Natural fractures and their effectiveness in deep tight sandstone reservoirs of foreland thrust belts in the southern Junggar Basin, China

Abstract

Strong tectonic activities and diagenetic evolution encourage the development of natural fractures as typical features in deep tight sandstone reservoirs of foreland thrust belts. This study focused on the Jurassic in the southern Junggar Basin to comprehensively analyze the fracture characteristics and differential distribution and, ultimately, addressed the controlling mechanisms of tectonism and diagenesis on fracture effectiveness. Results revealed that the intensity of tectonic activities determines the complexity of tectonic fracture systems to create various fracture orientations when they have been stronger. The intense tectonic deformation would impact the stratum occurrence, which results in a wide range of fracture dip angles. Moreover, as the intensity of tectonic activities and deformations weakens, the scale and degree of tectonic fractures would decrease continuously.
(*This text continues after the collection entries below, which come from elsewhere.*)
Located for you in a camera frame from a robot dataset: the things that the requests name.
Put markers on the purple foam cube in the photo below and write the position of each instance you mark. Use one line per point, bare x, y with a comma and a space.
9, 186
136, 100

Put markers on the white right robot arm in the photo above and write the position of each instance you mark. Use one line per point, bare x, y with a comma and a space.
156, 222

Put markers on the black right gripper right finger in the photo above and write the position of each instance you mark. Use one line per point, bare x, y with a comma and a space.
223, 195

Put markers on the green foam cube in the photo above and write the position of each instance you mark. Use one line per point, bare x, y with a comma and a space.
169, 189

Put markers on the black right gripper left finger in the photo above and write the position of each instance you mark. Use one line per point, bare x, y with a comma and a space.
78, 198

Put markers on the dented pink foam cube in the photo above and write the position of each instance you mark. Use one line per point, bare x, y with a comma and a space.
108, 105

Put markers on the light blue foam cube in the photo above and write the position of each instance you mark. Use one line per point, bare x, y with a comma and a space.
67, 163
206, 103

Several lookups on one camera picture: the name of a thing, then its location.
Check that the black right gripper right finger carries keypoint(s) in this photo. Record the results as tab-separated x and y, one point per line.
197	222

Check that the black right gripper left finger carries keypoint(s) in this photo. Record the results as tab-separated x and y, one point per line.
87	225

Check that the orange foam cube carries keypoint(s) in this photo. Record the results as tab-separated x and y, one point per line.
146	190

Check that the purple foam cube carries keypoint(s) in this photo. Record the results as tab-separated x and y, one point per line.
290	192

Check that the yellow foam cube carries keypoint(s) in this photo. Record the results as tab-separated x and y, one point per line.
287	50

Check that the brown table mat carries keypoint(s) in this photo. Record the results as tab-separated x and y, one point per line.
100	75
The control of tectonism on fracture effectiveness is reflected in the notable variations in the filling of multiple group fractures developed during different tectonic activity periods. Fractures formed in the early stages are more likely to be filled with minerals, causing their effectiveness to deteriorate significantly. Additionally, the strong cementation in the diagenetic evolution can cause more fractures to be filled with minerals and become barriers to fluid flow, which is detrimental to fracture effectiveness. However, dissolution is beneficial in improving their effectiveness by increasing fracture aperture and their connectivity to the pores. These insights can refine the development pattern of natural fractures and contribute to revealing the evolutionary mechanisms of fracture effectiveness in deep tight sandstone reservoirs of foreland thrust belts.